:: Your task ::
Print out the data below with every line intact.

+ + + +

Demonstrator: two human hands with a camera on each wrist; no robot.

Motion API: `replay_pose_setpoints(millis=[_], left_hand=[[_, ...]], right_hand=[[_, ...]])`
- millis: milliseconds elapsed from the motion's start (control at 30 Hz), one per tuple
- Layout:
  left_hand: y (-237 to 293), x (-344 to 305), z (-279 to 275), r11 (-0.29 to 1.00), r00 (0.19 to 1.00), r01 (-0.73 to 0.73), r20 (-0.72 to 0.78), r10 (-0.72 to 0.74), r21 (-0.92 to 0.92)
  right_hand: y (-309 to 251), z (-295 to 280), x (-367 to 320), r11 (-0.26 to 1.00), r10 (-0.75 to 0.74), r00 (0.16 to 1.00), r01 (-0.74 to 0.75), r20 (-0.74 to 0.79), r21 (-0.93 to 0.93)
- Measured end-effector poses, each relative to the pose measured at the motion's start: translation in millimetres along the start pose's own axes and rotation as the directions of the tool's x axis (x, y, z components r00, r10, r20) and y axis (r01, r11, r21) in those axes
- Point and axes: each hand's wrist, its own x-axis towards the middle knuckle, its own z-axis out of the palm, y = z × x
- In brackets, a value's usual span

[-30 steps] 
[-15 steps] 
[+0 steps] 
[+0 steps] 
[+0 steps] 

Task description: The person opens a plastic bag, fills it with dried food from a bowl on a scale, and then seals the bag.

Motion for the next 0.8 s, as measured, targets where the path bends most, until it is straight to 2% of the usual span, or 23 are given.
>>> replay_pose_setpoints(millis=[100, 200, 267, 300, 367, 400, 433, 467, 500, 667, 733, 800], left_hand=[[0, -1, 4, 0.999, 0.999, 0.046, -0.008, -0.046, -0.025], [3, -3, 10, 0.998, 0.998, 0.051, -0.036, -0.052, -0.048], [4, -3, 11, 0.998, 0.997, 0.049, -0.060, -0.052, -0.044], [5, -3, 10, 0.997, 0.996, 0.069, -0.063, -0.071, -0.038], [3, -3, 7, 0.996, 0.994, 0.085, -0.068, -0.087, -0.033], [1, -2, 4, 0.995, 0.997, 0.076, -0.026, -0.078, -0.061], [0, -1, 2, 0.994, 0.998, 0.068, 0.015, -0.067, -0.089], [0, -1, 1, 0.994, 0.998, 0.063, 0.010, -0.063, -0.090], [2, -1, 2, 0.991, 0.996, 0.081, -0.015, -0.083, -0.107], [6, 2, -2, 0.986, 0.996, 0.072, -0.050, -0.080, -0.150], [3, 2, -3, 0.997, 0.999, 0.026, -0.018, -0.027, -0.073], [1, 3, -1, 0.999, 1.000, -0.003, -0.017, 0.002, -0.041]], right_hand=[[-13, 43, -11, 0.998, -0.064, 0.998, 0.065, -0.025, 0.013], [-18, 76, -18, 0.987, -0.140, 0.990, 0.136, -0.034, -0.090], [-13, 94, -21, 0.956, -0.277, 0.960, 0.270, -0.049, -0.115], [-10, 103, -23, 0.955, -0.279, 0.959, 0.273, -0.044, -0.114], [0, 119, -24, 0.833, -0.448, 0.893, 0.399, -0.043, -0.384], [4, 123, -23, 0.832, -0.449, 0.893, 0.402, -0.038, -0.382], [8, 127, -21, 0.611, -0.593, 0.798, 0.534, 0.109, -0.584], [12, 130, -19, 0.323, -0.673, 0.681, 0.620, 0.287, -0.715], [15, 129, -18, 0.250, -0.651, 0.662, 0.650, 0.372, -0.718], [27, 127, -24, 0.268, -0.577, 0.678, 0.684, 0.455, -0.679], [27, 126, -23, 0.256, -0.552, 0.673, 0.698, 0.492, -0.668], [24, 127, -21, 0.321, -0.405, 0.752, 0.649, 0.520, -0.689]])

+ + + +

:: Your solution ::
Demonstrator: two human hands with a camera on each wrist; no robot.

Motion API: `replay_pose_setpoints(millis=[_], left_hand=[[_, ...]], right_hand=[[_, ...]])`
- millis: milliseconds elapsed from the motion's start (control at 30 Hz), one per tuple
- Layout:
  left_hand: y (-237 to 293), x (-344 to 305), z (-279 to 275), r11 (-0.29 to 1.00), r00 (0.19 to 1.00), r01 (-0.73 to 0.73), r20 (-0.72 to 0.78), r10 (-0.72 to 0.74), r21 (-0.92 to 0.92)
  right_hand: y (-309 to 251), z (-295 to 280), x (-367 to 320), r11 (-0.26 to 1.00), r10 (-0.75 to 0.74), r00 (0.16 to 1.00), r01 (-0.74 to 0.75), r20 (-0.74 to 0.79), r21 (-0.93 to 0.93)
- Measured end-effector poses, each relative to the pose measured at the motion's start: translation in millimetres along the start pose's own axes and rotation as the directions of the tool's x axis (x, y, z components r00, r10, r20) and y axis (r01, r11, r21) in those axes
- Point and axes: each hand's wrist, its own x-axis towards the middle knuckle, its own z-axis out of the palm, y = z × x
- In brackets, a value's usual span

[-30 steps] 
[-15 steps] 
[+0 steps] 
[+0 steps] 
[+0 steps] 

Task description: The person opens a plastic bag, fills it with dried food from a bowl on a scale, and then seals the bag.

Motion for the next 0.8 s, as measured, targets where the path bends most, until it is straight to 2% of the usual span, or 23 are given.
>>> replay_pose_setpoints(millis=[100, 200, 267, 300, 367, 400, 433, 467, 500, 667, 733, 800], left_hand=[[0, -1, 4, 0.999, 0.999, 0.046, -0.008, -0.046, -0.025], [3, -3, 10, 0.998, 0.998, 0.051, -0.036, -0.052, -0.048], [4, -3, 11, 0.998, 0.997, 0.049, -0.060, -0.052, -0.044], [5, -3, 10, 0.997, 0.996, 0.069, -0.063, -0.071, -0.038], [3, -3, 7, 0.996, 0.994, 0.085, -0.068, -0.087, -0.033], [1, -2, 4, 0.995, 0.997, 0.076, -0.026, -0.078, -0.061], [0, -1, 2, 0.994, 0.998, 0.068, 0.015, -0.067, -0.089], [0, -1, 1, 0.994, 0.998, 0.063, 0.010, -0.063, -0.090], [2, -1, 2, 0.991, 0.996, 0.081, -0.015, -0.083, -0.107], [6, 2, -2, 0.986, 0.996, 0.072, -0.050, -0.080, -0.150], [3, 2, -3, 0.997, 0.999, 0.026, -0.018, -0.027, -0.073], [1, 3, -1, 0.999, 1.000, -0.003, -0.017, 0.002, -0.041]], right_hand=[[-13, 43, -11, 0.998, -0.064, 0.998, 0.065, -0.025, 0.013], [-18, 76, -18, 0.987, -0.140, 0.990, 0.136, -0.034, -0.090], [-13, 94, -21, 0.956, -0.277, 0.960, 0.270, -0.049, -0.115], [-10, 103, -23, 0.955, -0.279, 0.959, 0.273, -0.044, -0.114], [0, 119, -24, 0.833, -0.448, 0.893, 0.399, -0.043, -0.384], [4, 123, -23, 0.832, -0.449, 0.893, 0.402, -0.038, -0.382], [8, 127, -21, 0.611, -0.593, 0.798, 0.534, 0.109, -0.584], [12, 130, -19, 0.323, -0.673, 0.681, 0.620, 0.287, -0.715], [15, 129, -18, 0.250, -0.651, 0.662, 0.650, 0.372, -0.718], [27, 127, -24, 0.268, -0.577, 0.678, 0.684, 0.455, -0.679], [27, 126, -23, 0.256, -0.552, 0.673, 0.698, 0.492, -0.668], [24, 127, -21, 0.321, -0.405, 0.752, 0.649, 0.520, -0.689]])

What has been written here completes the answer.